> **Requirement**: With any pictures left out, restate word for word the lines in the listing below from the one holding "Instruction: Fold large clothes" through the last.
::: Recorded data
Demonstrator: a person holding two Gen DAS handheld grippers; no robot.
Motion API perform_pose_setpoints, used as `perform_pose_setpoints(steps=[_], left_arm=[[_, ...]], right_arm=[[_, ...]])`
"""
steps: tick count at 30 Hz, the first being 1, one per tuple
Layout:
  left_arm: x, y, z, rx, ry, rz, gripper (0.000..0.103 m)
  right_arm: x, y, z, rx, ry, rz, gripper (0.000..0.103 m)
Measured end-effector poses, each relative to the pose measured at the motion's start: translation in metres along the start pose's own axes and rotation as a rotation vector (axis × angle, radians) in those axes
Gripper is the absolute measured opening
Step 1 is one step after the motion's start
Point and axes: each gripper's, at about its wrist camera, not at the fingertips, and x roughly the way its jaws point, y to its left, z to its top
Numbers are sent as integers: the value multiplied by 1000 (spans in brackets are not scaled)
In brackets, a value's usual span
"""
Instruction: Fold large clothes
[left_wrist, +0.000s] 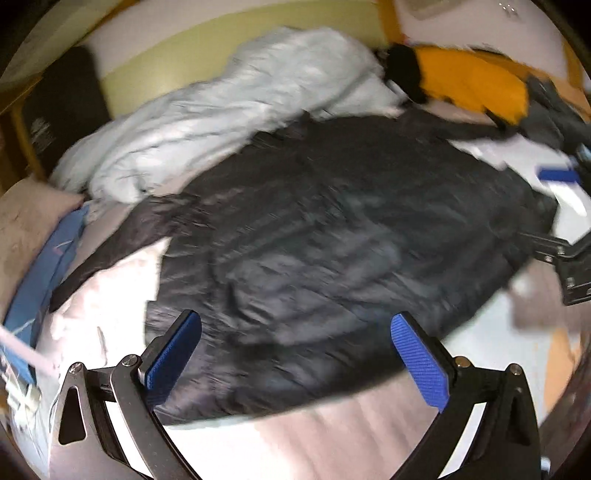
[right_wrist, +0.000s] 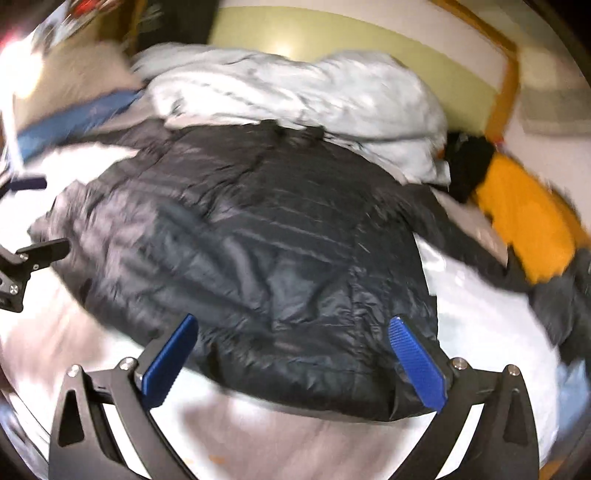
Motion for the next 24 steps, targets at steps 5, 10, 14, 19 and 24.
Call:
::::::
> **Result**:
Instruction: Fold large clothes
[left_wrist, +0.000s] 
[right_wrist, +0.000s] 
Motion for the next 24 steps, targets at steps 5, 10, 14, 19 and 24.
Call:

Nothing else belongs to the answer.